Aiken’s polo players have been threatening to start playing arena polo here for years, and several polo enthusiasts have gone so far as to put up polo arenas. There has even been at least one exhibition game over at The Plains of Aiken development. Now, although there is no word of anyone organizing regular arena practices or making an arena club, we will have an arena polo tournament, thanks to Randy Russell, president of Polo America and the man behind the Ford Trucks Balloon and Polo Festival, held here in 2007 and 2008.
Randy has put together the Ford Trucks U.S. Open Arena Championship, a 14-16-goal tournament that will be held at an arena he is in the process of completing at his home in the Steeplechase development on Aiken’s Southside. The tournament runs from April 28 until May 3. It will be limited to eight teams and already has attracted serious interest from three or four.
A polo arena is 300 feet long by 150 feet wide, although many arenas are either bigger or smaller. Whereas outdoor polo has four players to a side, arena polo has just three. The ball, made of inflated plastic or leather and about the size of a Florida grapefruit, resembles a mini soccer ball.
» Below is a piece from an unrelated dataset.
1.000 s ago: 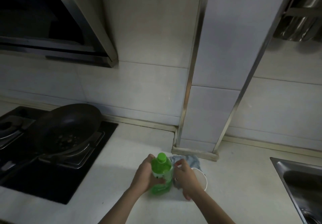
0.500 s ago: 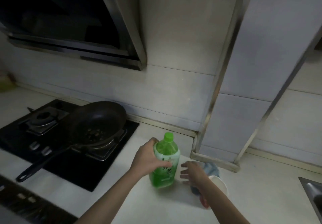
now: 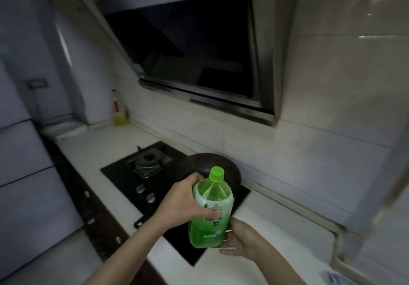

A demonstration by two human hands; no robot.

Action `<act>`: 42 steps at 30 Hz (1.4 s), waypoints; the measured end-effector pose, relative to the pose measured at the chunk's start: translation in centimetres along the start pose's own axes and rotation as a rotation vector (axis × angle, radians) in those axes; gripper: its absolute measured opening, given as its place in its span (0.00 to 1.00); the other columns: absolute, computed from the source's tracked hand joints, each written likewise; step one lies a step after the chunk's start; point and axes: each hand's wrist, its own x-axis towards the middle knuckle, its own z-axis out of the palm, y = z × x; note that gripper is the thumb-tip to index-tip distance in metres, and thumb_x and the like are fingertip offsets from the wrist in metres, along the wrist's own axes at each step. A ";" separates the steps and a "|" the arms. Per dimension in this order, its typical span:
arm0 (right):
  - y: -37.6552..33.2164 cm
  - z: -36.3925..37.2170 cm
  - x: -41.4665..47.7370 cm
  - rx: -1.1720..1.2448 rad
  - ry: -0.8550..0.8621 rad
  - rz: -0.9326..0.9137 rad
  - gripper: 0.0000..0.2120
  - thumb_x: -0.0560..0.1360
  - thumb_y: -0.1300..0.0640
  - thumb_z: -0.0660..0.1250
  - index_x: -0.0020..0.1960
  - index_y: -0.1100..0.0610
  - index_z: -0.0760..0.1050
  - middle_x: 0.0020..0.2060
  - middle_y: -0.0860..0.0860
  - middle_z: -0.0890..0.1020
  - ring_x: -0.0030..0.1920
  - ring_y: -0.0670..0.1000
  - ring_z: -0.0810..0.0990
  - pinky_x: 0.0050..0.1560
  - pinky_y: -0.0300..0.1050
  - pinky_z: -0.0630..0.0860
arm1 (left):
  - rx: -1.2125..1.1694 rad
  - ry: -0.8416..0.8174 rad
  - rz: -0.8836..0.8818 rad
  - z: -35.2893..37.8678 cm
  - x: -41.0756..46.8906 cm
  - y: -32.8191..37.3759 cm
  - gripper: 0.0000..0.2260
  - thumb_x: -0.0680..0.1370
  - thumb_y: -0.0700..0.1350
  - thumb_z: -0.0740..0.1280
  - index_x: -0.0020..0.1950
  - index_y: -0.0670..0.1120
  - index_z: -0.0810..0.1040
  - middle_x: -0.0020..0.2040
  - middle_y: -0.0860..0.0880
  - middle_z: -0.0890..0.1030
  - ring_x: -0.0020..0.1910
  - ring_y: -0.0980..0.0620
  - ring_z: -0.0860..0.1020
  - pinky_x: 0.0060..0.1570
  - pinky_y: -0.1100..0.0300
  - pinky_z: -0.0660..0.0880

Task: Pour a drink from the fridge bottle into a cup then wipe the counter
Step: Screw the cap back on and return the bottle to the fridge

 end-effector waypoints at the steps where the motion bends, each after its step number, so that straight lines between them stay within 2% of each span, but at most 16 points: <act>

Players can bounce the ball off the walls (“boards”) of the arena and they score by hitting the ball against a marked-off (usually) recessed area the arena’s end.
Like many indoor versions of outdoor sports, arena polo can be both faster (in terms of how the play changes) and more physical than grass polo. The game is definitely easier to watch and understand since the players never get that far away from the spectators. Many players, especially those from Northern climes, get their start in arena polo, which can be played year round indoors, even in Chicago or Maine. Horses that play in the arena have to be quick, bold and handy. They can even be a little bit crazy: on the grass a hot-headed, keen horse might be hard to stop, but in the arena there is nowhere to go but to the play.
The entry fee for the tournament is $1,000 per team and parking for spectators will be five dollars per car, and five dollars to attend the final match. There will be a Kentucky Derby party after the consolation finals on Saturday, May 2, at which players, spectators and friends can watch the race and (presumably) indulge in Mint Juleps. All proceeds go to benefit the families of servicemen at Fort Gordon. The families of Fort Gordon have also been the beneficiaries of the Ford Trucks Balloon and Polo festivals.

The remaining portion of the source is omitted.